▶ [WHAT YOU NEED TO DO] Only the lines with "picture" in the entries below belong in the answer; please copy them.

▶ [DATA FOR PROCESSING]
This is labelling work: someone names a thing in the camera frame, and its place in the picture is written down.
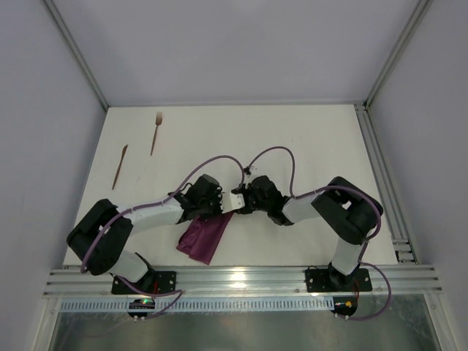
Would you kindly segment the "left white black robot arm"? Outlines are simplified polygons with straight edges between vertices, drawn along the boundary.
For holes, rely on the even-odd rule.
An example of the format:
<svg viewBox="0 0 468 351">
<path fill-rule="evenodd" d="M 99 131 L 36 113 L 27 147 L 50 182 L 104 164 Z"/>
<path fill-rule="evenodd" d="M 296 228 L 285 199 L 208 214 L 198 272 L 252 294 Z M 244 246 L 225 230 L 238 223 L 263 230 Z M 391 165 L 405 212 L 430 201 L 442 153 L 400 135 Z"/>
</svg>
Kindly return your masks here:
* * *
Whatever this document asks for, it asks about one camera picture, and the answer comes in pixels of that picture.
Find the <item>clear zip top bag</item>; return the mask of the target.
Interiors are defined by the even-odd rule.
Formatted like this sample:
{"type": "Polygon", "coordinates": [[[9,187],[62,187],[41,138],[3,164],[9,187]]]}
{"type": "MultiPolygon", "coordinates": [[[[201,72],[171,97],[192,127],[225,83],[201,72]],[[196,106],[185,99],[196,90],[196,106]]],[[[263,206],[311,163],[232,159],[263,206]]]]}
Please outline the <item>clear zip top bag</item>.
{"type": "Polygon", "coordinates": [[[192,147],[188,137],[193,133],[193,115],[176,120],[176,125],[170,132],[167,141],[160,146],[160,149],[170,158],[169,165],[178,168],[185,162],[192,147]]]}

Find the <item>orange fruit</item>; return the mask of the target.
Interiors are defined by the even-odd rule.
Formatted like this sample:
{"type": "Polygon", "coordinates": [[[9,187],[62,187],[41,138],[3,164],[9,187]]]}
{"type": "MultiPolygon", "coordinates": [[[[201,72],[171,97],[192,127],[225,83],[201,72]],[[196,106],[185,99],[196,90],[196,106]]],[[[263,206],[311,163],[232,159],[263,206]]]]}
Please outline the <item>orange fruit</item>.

▶ [RESPONSE]
This is labelling work: someone names a thing in the camera frame, and its place in the picture is written down.
Whatever this document asks for, it asks about one camera picture, and the answer comes in pixels of that picture.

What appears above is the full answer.